WHAT THE TASK REQUIRES: Go through the listing below and return every line exactly.

PROVIDED MATERIAL:
»»
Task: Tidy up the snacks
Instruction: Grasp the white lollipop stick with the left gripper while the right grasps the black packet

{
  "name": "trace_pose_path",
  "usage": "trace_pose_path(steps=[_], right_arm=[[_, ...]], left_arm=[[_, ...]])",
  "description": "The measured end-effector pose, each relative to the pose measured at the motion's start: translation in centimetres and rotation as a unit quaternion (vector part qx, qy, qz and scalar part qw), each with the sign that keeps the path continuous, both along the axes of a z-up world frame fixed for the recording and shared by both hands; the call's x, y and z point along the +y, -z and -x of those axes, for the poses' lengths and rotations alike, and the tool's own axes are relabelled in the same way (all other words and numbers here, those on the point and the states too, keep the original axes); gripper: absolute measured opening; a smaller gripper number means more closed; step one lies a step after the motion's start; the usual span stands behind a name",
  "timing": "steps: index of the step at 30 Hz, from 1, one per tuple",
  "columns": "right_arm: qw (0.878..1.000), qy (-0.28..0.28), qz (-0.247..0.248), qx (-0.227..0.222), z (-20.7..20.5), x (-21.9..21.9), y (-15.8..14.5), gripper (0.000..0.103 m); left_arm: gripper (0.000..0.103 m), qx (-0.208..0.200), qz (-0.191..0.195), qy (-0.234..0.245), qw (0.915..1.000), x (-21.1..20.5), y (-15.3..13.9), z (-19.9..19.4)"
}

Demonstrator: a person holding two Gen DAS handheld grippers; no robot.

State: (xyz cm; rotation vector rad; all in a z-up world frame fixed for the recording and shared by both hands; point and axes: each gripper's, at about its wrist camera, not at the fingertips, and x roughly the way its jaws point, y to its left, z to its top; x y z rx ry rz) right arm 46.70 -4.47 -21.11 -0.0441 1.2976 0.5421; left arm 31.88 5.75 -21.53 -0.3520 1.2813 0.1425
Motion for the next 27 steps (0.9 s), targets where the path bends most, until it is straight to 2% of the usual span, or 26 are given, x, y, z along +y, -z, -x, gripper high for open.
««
WRITTEN ANSWER:
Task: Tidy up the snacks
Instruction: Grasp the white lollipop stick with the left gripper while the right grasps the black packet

{
  "name": "trace_pose_path",
  "usage": "trace_pose_path(steps=[_], right_arm=[[_, ...]], left_arm=[[_, ...]])",
  "description": "The measured end-effector pose, each relative to the pose measured at the motion's start: translation in centimetres and rotation as a unit quaternion (vector part qx, qy, qz and scalar part qw), each with the sign that keeps the path continuous, both along the axes of a z-up world frame fixed for the recording and shared by both hands; the call's x, y and z point along the +y, -z and -x of those axes, for the poses' lengths and rotations alike, and the tool's own axes are relabelled in the same way (all other words and numbers here, those on the point and the states too, keep the original axes); gripper: absolute measured opening; a smaller gripper number means more closed; step one lies a step after the motion's start; the usual span stands behind a name",
  "timing": "steps: index of the step at 30 Hz, from 1, one per tuple",
  "columns": "right_arm: qw (0.878..1.000), qy (-0.28..0.28), qz (-0.247..0.248), qx (-0.227..0.222), z (-20.7..20.5), x (-21.9..21.9), y (-15.8..14.5), gripper (0.000..0.103 m); left_arm: gripper (0.000..0.103 m), qx (-0.208..0.200), qz (-0.191..0.195), qy (-0.234..0.245), qw (0.915..1.000), x (-21.1..20.5), y (-15.3..13.9), z (-19.9..19.4)"
}

Demonstrator: a person holding two Gen DAS handheld grippers; no robot.

State: (xyz cm; rotation vector rad; all in a z-up world frame fixed for the recording and shared by both hands; point and axes: each gripper's, at about its wrist camera, not at the fingertips, and x roughly the way its jaws point, y to its left, z to its top; x y z rx ry rz) right arm 46.70 -4.47 -21.11 -0.0441 1.2976 0.5421; left arm 31.88 5.75 -21.53 -0.3520 1.2813 0.1425
Motion for the next 27 steps (0.9 s), targets where the path bends most, until it is straight to 2% of the usual span, or 26 are given, x, y, z along +y, -z, -x, gripper high for open.

With that, the answer is done.